'Fresh and psychologically intriguing, with a heart-wrenching twist' - The Guardian
Santiago, 1973: Pinochet has made his move and violence has erupted all over the city. Young, sheltered Rosa is forced to flee across the Andes and, finding unlikely refuge with a Stasi spy, is taken to Germany behind the Iron Curtain.
East Berlin, 1989: Englishman Patrick Miller has crossed over and is working at the Secretariat for Socialist Correctness in Publishing. Dragged into a dangerous world of shady dealings, Patrick doesn't know what he believes in anymore. Until he meets Rosa...

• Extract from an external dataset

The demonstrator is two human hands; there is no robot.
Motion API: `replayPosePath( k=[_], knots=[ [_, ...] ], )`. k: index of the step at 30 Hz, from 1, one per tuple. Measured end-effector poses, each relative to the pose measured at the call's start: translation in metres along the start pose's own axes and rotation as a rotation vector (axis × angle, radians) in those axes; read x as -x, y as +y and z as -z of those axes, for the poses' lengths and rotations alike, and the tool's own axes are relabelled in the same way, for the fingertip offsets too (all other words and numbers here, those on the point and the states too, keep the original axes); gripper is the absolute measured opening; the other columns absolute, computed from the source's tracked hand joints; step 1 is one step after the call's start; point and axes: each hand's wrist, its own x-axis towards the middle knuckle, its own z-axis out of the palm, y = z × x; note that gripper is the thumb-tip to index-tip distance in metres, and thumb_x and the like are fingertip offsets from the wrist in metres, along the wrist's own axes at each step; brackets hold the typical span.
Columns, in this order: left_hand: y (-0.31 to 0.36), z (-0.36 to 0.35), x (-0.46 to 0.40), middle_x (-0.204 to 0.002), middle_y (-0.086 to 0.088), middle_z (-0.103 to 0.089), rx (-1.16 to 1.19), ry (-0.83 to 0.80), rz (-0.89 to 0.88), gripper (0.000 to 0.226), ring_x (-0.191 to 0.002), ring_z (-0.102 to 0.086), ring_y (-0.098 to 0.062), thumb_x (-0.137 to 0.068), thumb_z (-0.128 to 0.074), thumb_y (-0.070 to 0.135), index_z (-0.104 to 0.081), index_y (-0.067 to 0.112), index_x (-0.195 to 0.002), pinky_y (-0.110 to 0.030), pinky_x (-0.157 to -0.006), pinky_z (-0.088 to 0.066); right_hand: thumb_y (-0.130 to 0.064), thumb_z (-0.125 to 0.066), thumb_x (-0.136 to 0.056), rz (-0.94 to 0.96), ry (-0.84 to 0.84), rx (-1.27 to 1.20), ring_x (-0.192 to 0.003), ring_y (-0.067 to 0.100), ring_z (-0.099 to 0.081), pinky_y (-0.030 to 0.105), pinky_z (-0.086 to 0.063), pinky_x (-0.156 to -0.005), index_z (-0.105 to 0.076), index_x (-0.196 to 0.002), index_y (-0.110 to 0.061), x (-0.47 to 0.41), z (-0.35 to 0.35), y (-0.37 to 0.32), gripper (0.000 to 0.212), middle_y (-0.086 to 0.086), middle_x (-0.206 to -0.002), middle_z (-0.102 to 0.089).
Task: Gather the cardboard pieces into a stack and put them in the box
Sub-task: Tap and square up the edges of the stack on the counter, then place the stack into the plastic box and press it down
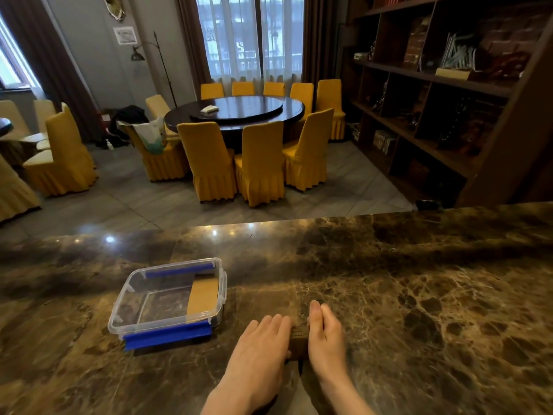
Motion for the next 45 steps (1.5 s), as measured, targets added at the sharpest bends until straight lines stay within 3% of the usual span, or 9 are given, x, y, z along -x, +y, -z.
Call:
replayPosePath(
  k=[7, 11, 14, 18, 27, 31, 36, 43, 45],
  knots=[
    [-0.013, 0.016, 0.009, -0.117, 0.013, -0.063, 0.826, 0.194, 0.343, 0.029, -0.106, -0.063, -0.004, -0.097, -0.063, 0.024, -0.047, 0.037, -0.118, -0.039, -0.099, -0.054, -0.054, -0.065, -0.075, -0.075, -0.157, -0.251, -0.084, 0.018, -0.073, 0.03, -0.058, -0.073, -0.071, -0.096, -0.023, -0.002, 0.019, -0.014, 0.039, 0.003, -0.09, -0.077],
    [-0.019, 0.029, 0.011, -0.117, 0.005, -0.067, 1.16, 0.198, 0.445, 0.027, -0.103, -0.07, -0.011, -0.098, -0.063, 0.027, -0.05, 0.036, -0.12, -0.043, -0.097, -0.059, -0.027, -0.083, -0.075, -0.039, -0.377, -0.251, -0.097, 0.021, -0.074, 0.032, -0.062, -0.08, -0.071, -0.11, -0.025, 0.003, 0.011, -0.037, 0.038, 0.007, -0.101, -0.077],
    [-0.026, 0.032, 0.016, -0.116, -0.001, -0.071, 1.295, 0.242, 0.476, 0.029, -0.103, -0.073, -0.015, -0.096, -0.064, 0.027, -0.054, 0.031, -0.123, -0.047, -0.096, -0.059, -0.017, -0.082, -0.078, 0.065, -0.401, -0.182, -0.093, 0.012, -0.074, 0.02, -0.059, -0.077, -0.072, -0.108, -0.029, 0.006, 0.001, -0.057, 0.034, -0.005, -0.1, -0.079],
    [-0.041, 0.036, 0.022, -0.12, -0.002, -0.071, 1.332, 0.257, 0.537, 0.033, -0.109, -0.071, -0.019, -0.096, -0.065, 0.03, -0.053, 0.032, -0.126, -0.05, -0.099, -0.058, -0.013, -0.081, -0.079, 0.091, -0.379, -0.133, -0.088, 0.005, -0.074, 0.012, -0.056, -0.07, -0.071, -0.101, -0.034, 0.012, -0.018, -0.074, 0.031, -0.017, -0.093, -0.078],
    [-0.095, 0.06, 0.042, -0.119, -0.003, -0.071, 1.212, 0.392, 0.592, 0.028, -0.108, -0.07, -0.019, -0.095, -0.067, 0.022, -0.062, 0.024, -0.122, -0.047, -0.097, -0.059, -0.007, -0.078, -0.081, 0.01, -0.372, -0.13, -0.081, 0.009, -0.076, 0.018, -0.06, -0.064, -0.07, -0.101, -0.028, 0.016, -0.074, -0.096, 0.03, -0.008, -0.085, -0.08],
    [-0.129, 0.075, 0.047, -0.108, 0.003, -0.072, 1.099, 0.542, 0.616, 0.029, -0.095, -0.071, -0.007, -0.093, -0.071, 0.014, -0.062, 0.023, -0.119, -0.023, -0.074, -0.06, -0.01, -0.078, -0.082, 0.014, -0.355, -0.065, -0.072, 0.012, -0.077, 0.023, -0.061, -0.06, -0.067, -0.109, -0.022, 0.013, -0.109, -0.113, 0.031, 0.003, -0.082, -0.079],
    [-0.168, 0.086, 0.045, -0.098, 0.013, -0.07, 0.934, 0.579, 0.632, 0.027, -0.079, -0.071, 0.0, -0.091, -0.074, 0.023, -0.058, 0.034, -0.109, -0.018, -0.061, -0.058, -0.017, -0.077, -0.083, 0.077, -0.32, 0.059, -0.079, 0.008, -0.075, 0.032, -0.065, -0.071, -0.065, -0.106, -0.033, 0.009, -0.152, -0.128, 0.03, -0.005, -0.088, -0.076],
    [-0.201, 0.076, 0.044, -0.088, 0.015, -0.068, 0.744, 0.475, 0.726, 0.029, -0.072, -0.069, 0.0, -0.09, -0.074, 0.028, -0.05, 0.038, -0.103, -0.026, -0.061, -0.061, -0.019, -0.076, -0.085, 0.057, -0.313, 0.218, -0.078, 0.005, -0.071, 0.024, -0.062, -0.071, -0.063, -0.109, -0.03, 0.011, -0.189, -0.121, 0.03, -0.007, -0.088, -0.072],
    [-0.206, 0.071, 0.044, -0.083, 0.017, -0.066, 0.713, 0.41, 0.76, 0.029, -0.075, -0.069, -0.004, -0.09, -0.073, 0.03, -0.048, 0.037, -0.103, -0.038, -0.072, -0.064, -0.022, -0.076, -0.084, 0.024, -0.31, 0.284, -0.078, 0.005, -0.07, 0.028, -0.062, -0.074, -0.064, -0.108, -0.031, 0.012, -0.196, -0.114, 0.029, -0.009, -0.085, -0.072]
  ],
)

Separate currents of the twentieth century have washed Patrick and Rosa up in a divided city that, despite everything, they've come to love. As the Soviet Union starts to break up around them, the tide of change is too strong for even the Stasi to hold back. But once the rubble has been cleared, what kind of country will they be left with?
Praise for Kevin Brophy
'Its humanity, attention to period detail and sheer guts will win you over' - The Guardian.
'Bittersweet and beautifully observed' - Financial Times.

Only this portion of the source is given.